If you were going to use the phrase 'the hoi polloi of celebrity' you'd be talking about the X Factor contestants themselves and, without wishing to be rude, the presenter Ben Shepherd.
The contestants in question had met Michael Jackson. There are many things you can call Jacko but being one of the 'hoi polloi' is not one of them. I'm sure there's a Greek word for someone with his alleged tastes and he would probably have felt very at home in Ancient Greece but you would never bracket the King of Pop with the mass of humanity.
'Hoi Polloi' was also used in Britain for university students who graduated without Honours but I doubt that it's used in that context now. You dont hear much about 'Honours Degrees' these days and the appellation 'BA (Hons)' seems less common.

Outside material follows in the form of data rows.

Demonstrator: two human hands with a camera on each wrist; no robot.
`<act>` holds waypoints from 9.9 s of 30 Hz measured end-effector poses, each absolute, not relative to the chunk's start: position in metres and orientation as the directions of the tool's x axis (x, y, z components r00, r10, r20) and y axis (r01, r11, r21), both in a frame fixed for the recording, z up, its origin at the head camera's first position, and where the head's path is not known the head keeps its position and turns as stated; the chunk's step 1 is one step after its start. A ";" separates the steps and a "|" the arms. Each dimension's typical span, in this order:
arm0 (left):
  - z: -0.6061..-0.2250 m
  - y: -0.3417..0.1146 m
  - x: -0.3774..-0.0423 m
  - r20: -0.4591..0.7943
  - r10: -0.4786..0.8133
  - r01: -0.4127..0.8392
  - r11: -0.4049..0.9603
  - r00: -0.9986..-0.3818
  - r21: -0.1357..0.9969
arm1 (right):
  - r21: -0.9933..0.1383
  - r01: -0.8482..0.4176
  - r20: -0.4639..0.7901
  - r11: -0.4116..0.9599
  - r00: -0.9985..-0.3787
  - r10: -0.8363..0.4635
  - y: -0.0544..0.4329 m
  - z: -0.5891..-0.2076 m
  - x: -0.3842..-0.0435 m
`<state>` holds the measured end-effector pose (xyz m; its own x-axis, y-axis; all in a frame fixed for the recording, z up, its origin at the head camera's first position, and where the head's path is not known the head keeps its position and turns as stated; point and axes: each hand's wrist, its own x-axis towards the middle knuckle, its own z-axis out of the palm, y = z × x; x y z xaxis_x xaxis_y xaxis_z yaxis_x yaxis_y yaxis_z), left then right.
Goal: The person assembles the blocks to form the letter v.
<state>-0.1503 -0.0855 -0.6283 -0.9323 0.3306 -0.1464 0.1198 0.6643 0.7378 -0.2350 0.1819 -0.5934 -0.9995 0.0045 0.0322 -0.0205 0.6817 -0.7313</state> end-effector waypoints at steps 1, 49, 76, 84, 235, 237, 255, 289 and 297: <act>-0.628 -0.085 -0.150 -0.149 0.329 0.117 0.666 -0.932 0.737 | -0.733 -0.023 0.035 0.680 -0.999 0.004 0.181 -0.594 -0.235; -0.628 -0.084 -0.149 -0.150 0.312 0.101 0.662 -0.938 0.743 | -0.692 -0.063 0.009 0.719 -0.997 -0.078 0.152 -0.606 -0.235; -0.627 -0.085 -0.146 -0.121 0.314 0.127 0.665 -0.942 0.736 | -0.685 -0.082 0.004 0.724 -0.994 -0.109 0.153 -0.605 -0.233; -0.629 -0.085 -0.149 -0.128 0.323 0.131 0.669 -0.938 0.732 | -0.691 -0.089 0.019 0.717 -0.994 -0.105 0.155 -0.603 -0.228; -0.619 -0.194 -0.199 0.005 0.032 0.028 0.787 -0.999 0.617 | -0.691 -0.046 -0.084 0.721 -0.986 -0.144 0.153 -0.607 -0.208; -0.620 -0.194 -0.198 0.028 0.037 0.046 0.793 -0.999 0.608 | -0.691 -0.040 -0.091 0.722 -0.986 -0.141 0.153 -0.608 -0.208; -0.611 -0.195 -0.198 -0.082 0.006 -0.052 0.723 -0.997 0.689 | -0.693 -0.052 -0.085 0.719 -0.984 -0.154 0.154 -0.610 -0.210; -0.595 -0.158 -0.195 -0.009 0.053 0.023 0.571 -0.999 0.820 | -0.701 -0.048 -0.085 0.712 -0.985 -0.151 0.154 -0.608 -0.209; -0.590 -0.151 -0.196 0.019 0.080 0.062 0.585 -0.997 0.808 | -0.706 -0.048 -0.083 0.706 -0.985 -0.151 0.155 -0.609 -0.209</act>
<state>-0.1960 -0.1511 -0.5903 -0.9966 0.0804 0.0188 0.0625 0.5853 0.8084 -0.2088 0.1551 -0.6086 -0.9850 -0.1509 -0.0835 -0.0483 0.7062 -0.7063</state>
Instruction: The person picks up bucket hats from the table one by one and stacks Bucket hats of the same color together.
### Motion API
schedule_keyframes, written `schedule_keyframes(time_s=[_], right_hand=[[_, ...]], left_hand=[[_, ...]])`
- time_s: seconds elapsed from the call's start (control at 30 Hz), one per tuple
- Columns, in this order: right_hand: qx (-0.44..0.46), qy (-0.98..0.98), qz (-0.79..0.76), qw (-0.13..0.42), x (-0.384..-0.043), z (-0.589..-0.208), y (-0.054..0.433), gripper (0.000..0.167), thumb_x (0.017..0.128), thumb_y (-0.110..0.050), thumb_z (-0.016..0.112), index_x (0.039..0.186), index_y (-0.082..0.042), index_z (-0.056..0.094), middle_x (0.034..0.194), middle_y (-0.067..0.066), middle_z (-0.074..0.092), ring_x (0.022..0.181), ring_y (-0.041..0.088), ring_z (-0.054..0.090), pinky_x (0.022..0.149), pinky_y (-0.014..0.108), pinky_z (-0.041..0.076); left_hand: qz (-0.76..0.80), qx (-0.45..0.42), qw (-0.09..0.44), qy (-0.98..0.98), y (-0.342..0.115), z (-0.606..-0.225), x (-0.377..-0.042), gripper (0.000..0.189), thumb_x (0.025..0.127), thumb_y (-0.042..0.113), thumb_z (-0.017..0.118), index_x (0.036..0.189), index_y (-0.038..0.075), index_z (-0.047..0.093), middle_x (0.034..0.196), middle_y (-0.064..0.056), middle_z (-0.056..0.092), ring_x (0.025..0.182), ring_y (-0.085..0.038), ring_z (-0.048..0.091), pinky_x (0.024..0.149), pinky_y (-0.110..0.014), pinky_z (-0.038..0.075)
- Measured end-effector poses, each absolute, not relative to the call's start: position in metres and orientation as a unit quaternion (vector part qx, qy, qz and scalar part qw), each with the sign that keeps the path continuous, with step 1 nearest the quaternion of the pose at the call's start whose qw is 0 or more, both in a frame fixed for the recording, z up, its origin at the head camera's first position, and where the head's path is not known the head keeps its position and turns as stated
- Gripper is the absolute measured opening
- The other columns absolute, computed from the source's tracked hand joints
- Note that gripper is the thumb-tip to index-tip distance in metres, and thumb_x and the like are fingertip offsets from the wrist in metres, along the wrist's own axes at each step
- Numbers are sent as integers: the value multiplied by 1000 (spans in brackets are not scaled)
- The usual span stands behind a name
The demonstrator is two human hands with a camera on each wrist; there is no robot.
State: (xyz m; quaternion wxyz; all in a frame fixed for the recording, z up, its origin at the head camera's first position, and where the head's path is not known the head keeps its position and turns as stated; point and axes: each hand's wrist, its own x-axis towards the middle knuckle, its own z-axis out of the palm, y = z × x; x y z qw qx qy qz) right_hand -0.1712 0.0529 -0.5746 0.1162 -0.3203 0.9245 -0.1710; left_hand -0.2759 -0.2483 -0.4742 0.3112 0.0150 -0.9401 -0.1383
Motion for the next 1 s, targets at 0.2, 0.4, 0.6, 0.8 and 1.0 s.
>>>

Indeed, now that so many people go to university it seems a bit naff or pretentious to put 'BA' on your business cards or letterhead.
A boy I once shared a flat with used to hide the letters from his mother because she always put '(BA)' on the envelope.
A new term amongst students is 'I got a Desmond'. This means they got a 2.2 degree and comes from 'Desmond Tutu'.
That one's going to puzzle people in 50 or 100 years' time.
I have inadvertently revealed that not only do I watch the X Factor but also the Xtra Factor and, a new programme, The X Factor 24/7.
Oh come on, people. If I had a life do you think I'd be writing this blog every day?
Having raised the subject, I must say that the standard is much higher this year and the decisions of the voting public and the judges even more infuriating.
Where do you stand on the Chico Question?
Although I live alone and am free to swear at the television, I rarely use the 'c' word. But I do whenever Chico appears and it's not 'Chico!' I'm shouting. He's almost caused me to change my views on capital punishment. I have such a powerful, visceral repugnance towards this man that I have to keep a sick bucket next to my chair.
That rather odd new term 'up himself' could have been invented for him. It takes an extreme and mis-placed form of chutzpah for someone only in a talent show and who can't sing a note to start inventing catch-phrases and putting his own name into the songs he's singing. But at least the producers must be delighted with the amount of press coverage he's generating.